Tenía una misión: encontrar alguna pista que Dumbledore le hubiese dejado, alguna información que le permitiera seguir adelante con el confuso plan que el director esperaba que siguiese. Sin embargo, la más importante razón por la que había ido a aquél nefasto y sombrío lugar era la de ahogar sus penas en un sitio en el que pudiera estar completamente solo.

Se llevó la botella a los labios nuevamente y se sorprendió de encontrarla vacía. Con rabia la lanzó contra el suelo, haciéndola añicos y despertando al retrato de Walburga Black que empezó a lanzar alaridos desde el piso de abajo.

Gritando improperios al retrato, siguió subiendo escalones, revolviendo cada cuarto, buscando, manteniendo su embriagada cabeza ocupada.

Finalmente llegó al último piso y abrió la primera puerta que encontró.

Se sorprendió un poco al ver que aquella habitación estaba ordenada y mucho más habitable que el resto de la casa. Supo de inmediato a quien le pertenecía aquella habitación al ver el enorme estandarte de Gryffindor colgado en la cabecera de la cama.

Severus dudó por un momento, pero decidió entrar. Sus ojos cansados revisaron la habitación, los posters de motocicletas, de chicas en bikini le sacaron bufido desdeñoso y supo que siendo la habitación de Sirius Black, no tardaría en encontrar más licor para anestesiar su dolor.

Hurgó en el armario y en la cómoda. Arrojó ropa, revisó libros, cajas y pergaminos, hurgó en su escritorio y estuvo a punto de darse por vencido hasta que revisó la mesita de noche y su cuerpo se paralizó.

Pudo reconocer la caligrafía al instante.

Querido Canuto:

Severus recorrió con sus ojos la carta una y otra vez, sosteniéndola con delicadeza en sus dedos.

Un fuerte abrazo,

Lily

Luego notó la fotografía que estaba al lado de la carta.

Allí estaba ella, sonriendo.

No supo en qué momento empezó a llorar. Su cuerpo tembló al comprenderlo total y definitivamente: era un asesino. Había destruido la vida de las personas más cercanas a él, personas que se preocupaban por él. Era verdaderamente un monstruo.

Por el resto de su vida, recordaría ese vívido destello de su varita y el eco de su propia voz en el aire, y los ojos tristes y resignados del hombre que había considerado su mejor amigo. Todavía podía ver su túnica suelta y sus largos cabellos flotando en el aire, como una marioneta rota.

Se sintió mareado y disgustado por su propia piel. Deseaba que el dolor terminara de una vez por todas.
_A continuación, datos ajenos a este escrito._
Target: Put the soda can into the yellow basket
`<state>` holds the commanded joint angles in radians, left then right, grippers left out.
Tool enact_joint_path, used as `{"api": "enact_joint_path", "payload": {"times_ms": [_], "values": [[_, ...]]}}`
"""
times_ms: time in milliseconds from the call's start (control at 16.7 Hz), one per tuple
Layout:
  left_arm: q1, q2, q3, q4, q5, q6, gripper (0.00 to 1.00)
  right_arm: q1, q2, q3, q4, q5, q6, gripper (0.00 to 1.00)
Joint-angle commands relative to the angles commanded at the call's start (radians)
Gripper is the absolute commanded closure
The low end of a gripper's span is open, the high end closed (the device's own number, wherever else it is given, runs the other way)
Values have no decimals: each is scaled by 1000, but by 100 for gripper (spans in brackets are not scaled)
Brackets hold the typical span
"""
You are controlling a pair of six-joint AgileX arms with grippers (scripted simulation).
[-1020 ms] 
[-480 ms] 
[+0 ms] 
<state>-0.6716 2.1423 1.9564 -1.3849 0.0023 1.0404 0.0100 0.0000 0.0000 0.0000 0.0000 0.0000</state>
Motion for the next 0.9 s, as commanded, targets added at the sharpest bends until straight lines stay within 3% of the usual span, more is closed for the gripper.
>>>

Cerró los ojos y recordó aquél extraño sueño que tuvo tantos meses atrás. Frente a él se hallaba una Laurel llorosa que no dejaba de gritarle:

¡Asesino!

Cayó boca abajo sobre el polvoriento y mohoso colchón, ahogándose en gemidos de agonía. Sintió, en medio de la oscuridad, que era él quien caía desde la torre de astronomía al abismo sin fondo. En un último destello de conciencia, se dio cuenta de que al final de esa caída sin fin, le esperaba la muerte.